Pray. For us believers it’s what we do in response to bad news, overwhelming
stress, an unknown outcome, or for many other reasons. I know I’ve poured my heart out to God many times over the years. However, I didn’t know praying truly “worked” until 2004.
I was preparing to live a new life with my then boyfriend (now husband), in a new state with a new job, and new adventures to be had. But everything it was supposed to look like in my head came to a sudden halt just one month after my 21st birthday. I became very ill and was diagnosed with a type of virus that attacks the immune system which in turn caused various complications to my everyday life. I was living in Connecticut for only 3 months before I had to move back to Maryland.

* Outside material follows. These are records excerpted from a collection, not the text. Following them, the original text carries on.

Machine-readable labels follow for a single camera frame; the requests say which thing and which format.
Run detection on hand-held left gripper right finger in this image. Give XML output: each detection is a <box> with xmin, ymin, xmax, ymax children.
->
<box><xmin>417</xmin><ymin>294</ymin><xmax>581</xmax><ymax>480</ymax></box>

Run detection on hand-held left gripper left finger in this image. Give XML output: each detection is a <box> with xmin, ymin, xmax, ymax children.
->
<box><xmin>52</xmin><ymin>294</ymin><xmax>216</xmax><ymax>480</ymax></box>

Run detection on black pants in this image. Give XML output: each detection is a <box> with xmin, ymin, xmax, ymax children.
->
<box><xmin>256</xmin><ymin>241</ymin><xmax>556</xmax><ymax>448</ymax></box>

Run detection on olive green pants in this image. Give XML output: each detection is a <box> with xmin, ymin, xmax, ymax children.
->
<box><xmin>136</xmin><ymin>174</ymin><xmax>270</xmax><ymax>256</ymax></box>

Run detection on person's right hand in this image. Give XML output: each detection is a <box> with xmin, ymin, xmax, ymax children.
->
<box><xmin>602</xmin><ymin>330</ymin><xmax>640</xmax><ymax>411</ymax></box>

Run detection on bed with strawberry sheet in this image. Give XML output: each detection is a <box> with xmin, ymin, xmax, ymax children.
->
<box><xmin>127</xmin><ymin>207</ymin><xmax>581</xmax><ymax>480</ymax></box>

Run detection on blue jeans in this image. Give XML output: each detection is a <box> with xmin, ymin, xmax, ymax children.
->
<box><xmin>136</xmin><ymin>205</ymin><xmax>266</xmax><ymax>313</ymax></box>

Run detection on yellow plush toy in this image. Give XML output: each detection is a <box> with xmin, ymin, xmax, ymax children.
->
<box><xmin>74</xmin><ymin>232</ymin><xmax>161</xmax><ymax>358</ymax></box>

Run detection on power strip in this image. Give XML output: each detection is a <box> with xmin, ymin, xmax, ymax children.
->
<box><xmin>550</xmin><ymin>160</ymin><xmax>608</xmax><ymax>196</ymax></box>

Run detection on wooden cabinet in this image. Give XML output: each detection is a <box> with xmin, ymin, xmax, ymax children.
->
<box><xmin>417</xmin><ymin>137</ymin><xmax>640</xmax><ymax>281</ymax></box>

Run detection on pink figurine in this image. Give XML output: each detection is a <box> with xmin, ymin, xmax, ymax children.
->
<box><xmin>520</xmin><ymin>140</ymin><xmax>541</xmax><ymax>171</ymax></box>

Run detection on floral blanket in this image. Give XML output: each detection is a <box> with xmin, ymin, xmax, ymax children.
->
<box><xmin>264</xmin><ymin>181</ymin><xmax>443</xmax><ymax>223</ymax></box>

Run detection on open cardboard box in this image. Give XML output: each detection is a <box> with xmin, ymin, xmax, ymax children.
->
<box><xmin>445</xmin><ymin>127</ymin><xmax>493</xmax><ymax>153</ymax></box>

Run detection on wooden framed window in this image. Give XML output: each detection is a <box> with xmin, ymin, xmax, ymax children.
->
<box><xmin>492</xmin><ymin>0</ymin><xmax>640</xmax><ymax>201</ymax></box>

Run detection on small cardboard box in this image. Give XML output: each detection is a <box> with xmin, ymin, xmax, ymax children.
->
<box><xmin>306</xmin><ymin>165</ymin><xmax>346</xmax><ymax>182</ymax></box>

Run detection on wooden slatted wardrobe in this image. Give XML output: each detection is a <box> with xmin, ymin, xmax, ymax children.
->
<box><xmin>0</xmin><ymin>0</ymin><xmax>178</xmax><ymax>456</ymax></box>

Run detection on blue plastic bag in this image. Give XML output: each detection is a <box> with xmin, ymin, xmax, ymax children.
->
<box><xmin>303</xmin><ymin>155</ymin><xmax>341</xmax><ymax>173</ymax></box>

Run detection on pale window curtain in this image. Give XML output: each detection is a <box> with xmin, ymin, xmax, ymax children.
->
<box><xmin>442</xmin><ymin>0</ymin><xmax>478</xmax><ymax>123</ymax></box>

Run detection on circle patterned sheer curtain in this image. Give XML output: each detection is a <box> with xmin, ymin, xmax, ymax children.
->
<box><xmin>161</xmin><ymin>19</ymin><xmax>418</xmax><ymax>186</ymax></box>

After several months of battling this relentless sickness I developed an anxiety and panic disorder due to the longevity of the virus and the effect it had on my immune system. The details of that year are an important part of my story and who I am today, but for now I will focus on the moment prayer became a source of life for me.
I spent the majority of the summer couch ridden at my parents house. I was the sickest mentally and physically I had ever been in my life. I felt punished, beaten down and completely lost. I was under attack everyday, my thoughts were consistently negative and anger ruled my heart. I was angry at God, my parents, my boyfriend, my friends, and myself. Everyone else was living their life normally while I was struggling to do everyday tasks.
Fear left me incapacitated. Every day I faced challenges and because of that I wouldn’t leave the comfort of my parents home. My Mom would pray with me or tell me to pray knowing with God’s help I could overcome anything. I was a believer but I didn’t have much faith at that point because I felt if God really cared, He wouldn’t have allowed my life to be turned upside down. Well, I was wrong. God did care; more than I could comprehend. “Cast all your anxiety on him because He cares for you.” 1 Peter 5:7
It wasn’t until I had reached what most call rock bottom that I found ‘The Rock’ at the bottom. “They remembered that God was their Rock, that God Most High was their Redeemer”. Psalm 78:35 On one especially trying day I remember crying out, “I surrender God… if you’re really up there, HELP”! Shortly there after came my turning point, yet it was more like a starting point to a deeper faith. I prayed everyday from that moment on. I read bible verses and cited them aloud or in my head as to confirm God’s promises.
The bible verse, “I can do ALL things through Christ who strengthens me” literally saved my life. My Mom shared it with me during a very difficult day. I found power in those words because when I spoke them I believed Jesus heard me and would give me the strength I lacked. I was still unsure of myself but the realness of Jesus was ever present.
Of course there were days I didn’t want to pray or believe. Even in the midst of God’s presence I was still dealing with crippling anxiety and fear filled thoughts. Although, I learned that if I didn’t lose heart God would be faithful and renew my strength. “Therefore we do not lose heart. Though outwardly we are wasting away, yet inwardly we are being renewed day by day”. 2 Corinthians 4:16
Sometimes I would tell God it was too hard, that I couldn’t take it anymore. Then, I would open my bible. “The Lord will fight for you; you need only to be still”. Exodus 14:14 And I’d find my strength again. God wanted my stillness so I could discover His peace. Prayer is a powerful thing when you couple it with faith. “And whatever you ask in prayer, you will receive, if you have faith.” Matthew 21:22
Prayer gave me strength for the fight and peace for the moment. I spent years fighting my anxiety, but it is God who will always get the glory for winning the battle. The horse is made ready for the day of battle, but victory rests with the Lord. Proverbs 21:31 Prayer changed my life. I uncovered the truth that praying does in fact “work”. It is for all times, for all people and it works for all who believe.